Task item
Look through the material below and return every line that contains "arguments".
---
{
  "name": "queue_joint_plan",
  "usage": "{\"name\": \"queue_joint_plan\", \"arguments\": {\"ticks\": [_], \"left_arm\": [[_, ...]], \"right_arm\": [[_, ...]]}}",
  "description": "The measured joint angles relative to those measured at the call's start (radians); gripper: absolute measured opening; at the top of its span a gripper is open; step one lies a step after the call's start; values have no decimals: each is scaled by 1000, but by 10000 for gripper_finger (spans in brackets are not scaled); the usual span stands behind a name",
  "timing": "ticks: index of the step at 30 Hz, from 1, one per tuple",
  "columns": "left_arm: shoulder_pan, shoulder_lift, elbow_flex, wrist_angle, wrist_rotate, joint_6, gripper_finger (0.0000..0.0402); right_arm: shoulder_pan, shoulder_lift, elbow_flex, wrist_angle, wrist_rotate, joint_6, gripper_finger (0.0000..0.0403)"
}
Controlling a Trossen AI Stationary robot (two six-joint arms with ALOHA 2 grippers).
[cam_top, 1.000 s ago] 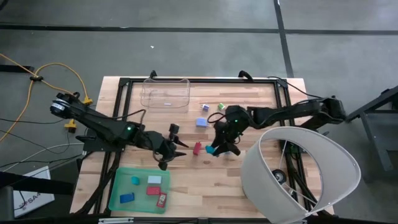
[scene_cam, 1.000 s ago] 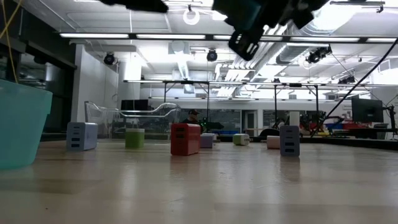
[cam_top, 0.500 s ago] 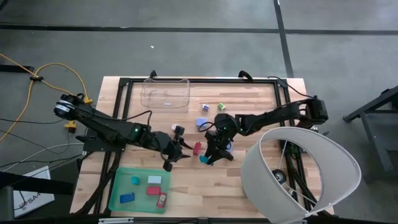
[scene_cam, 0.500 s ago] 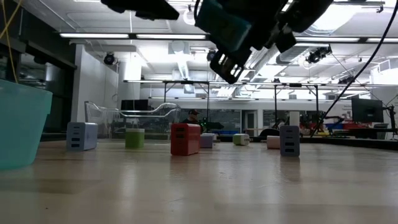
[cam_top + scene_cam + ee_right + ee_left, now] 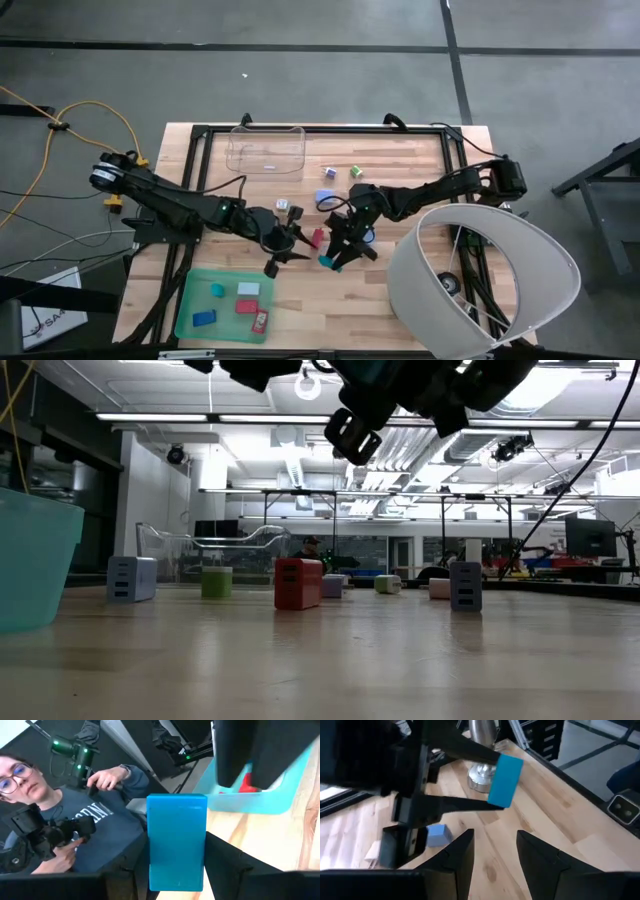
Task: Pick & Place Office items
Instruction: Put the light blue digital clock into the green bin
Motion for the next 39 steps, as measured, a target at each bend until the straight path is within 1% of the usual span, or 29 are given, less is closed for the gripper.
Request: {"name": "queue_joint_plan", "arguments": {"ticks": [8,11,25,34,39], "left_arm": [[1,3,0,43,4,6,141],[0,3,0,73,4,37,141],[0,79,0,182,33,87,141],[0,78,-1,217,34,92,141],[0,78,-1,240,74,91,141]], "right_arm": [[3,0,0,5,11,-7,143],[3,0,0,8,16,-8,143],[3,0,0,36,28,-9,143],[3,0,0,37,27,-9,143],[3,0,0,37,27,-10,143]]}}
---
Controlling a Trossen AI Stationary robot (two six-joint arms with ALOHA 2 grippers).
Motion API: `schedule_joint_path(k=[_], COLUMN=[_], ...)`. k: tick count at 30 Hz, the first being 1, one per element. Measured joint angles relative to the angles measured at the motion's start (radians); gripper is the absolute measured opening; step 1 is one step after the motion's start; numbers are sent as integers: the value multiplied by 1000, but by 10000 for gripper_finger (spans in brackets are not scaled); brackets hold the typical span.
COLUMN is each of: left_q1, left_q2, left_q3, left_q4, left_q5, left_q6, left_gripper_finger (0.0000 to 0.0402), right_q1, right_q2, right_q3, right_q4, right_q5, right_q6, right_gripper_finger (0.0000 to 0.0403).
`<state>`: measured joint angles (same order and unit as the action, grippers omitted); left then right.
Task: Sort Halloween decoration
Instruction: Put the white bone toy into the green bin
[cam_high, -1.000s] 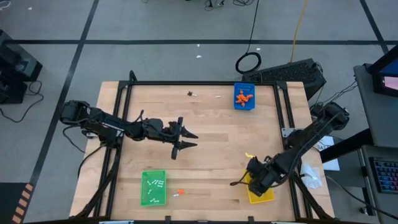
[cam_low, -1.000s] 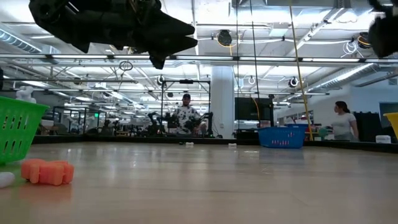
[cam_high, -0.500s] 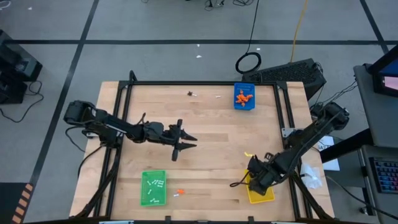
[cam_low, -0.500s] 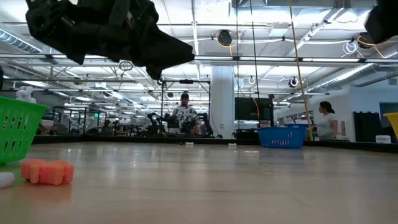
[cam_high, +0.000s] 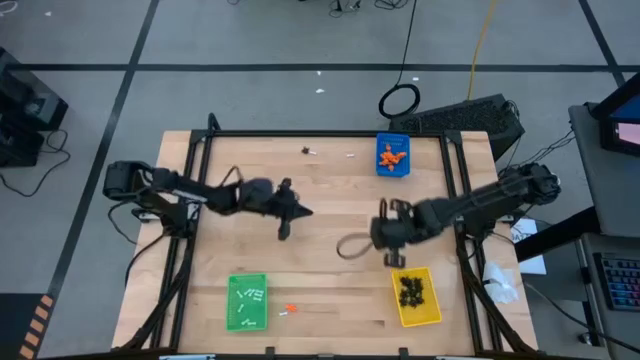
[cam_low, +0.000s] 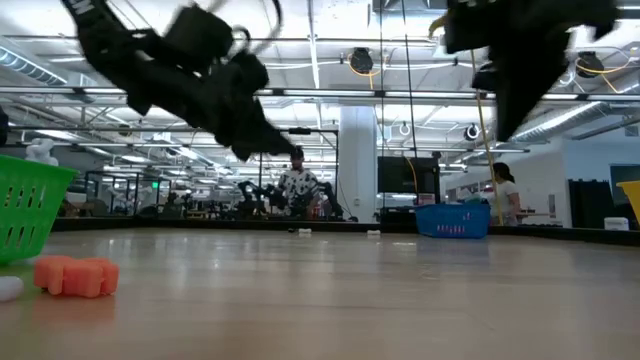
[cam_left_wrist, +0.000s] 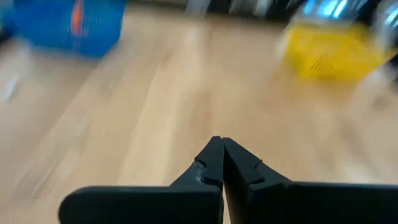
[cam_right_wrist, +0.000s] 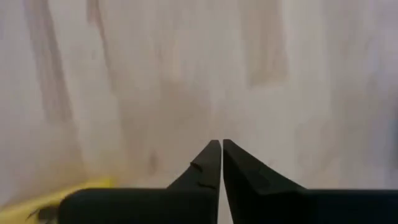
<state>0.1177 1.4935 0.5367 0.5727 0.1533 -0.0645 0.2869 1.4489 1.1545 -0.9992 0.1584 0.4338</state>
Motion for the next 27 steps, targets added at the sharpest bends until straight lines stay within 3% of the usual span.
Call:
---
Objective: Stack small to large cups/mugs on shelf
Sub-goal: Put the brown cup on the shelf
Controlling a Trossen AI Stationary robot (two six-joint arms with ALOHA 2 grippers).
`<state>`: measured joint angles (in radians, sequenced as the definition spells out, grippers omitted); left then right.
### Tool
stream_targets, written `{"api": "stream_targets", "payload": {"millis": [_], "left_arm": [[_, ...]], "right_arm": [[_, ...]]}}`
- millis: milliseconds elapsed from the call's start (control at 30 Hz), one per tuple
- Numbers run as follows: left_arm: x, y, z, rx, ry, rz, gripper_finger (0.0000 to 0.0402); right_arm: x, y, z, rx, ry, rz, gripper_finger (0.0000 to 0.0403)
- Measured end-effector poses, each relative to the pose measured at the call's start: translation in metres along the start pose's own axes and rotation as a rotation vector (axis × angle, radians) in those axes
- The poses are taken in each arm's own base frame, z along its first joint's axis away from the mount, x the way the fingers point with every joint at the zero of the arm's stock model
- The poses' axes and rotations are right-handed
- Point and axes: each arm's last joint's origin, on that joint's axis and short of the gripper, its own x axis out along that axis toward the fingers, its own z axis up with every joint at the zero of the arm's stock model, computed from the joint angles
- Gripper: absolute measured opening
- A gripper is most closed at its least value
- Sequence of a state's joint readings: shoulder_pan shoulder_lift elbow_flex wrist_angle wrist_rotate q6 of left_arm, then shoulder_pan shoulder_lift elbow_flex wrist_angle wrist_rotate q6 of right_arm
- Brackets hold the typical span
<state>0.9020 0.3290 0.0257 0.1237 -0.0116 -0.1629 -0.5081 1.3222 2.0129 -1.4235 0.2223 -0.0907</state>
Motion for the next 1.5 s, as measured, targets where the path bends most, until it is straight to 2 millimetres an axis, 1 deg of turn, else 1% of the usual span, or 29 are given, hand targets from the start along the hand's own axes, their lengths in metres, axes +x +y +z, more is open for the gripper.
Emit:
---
Answer for the task
  "usage": "{\"name\": \"queue_joint_plan\", \"arguments\": {\"ticks\": [_], \"left_arm\": [[_, ...]], \"right_arm\": [[_, ...]]}}",
Request: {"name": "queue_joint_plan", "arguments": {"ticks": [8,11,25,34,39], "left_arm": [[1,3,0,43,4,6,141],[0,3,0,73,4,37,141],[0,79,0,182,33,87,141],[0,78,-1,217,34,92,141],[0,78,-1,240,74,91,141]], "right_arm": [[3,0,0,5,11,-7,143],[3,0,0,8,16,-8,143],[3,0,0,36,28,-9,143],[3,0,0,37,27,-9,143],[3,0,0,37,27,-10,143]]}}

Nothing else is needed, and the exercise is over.